TASK INSTRUCTIONS:
Throughout the material, count the lines with the word "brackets" in them, and answer with only the figure.

DATASET EXTRACT:
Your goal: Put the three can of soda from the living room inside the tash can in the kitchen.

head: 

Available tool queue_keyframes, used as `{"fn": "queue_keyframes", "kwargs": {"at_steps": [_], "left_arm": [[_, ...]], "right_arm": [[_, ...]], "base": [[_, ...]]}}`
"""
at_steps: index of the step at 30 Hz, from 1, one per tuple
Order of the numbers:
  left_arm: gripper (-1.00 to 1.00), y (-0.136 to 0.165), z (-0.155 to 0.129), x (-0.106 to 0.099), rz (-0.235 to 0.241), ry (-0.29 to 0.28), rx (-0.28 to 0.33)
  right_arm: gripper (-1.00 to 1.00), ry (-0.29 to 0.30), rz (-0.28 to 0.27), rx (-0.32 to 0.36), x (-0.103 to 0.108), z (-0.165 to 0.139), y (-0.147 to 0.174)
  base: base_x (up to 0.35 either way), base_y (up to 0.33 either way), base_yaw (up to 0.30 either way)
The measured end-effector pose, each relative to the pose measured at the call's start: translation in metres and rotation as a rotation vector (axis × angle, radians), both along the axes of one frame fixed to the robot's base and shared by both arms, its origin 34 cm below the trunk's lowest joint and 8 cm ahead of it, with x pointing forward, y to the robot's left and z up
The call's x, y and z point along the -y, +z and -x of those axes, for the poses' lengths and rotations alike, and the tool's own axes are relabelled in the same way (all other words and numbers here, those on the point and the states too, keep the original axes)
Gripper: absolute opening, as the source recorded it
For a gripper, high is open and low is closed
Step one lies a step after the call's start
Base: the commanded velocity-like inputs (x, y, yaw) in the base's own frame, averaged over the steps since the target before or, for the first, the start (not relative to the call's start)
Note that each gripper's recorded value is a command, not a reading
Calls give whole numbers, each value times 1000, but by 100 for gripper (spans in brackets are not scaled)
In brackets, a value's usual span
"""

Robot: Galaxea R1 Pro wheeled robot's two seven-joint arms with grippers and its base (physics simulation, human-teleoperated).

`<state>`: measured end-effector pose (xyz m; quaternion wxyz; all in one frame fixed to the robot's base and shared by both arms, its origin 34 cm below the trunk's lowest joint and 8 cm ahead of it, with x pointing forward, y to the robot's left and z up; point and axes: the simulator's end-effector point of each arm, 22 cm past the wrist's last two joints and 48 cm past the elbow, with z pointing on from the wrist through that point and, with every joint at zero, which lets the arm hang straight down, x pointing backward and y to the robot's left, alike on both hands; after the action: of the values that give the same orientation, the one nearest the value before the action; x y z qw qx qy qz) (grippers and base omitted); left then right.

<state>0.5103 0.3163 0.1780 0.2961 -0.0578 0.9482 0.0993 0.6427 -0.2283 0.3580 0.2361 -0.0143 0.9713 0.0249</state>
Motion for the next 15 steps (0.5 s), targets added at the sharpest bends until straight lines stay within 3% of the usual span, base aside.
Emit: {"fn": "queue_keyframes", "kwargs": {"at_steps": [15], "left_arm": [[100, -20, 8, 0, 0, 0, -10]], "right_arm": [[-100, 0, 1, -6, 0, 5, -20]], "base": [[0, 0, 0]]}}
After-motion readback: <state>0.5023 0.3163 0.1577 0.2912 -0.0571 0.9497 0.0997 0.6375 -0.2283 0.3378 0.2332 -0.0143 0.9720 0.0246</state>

TASK SOLUTION:
2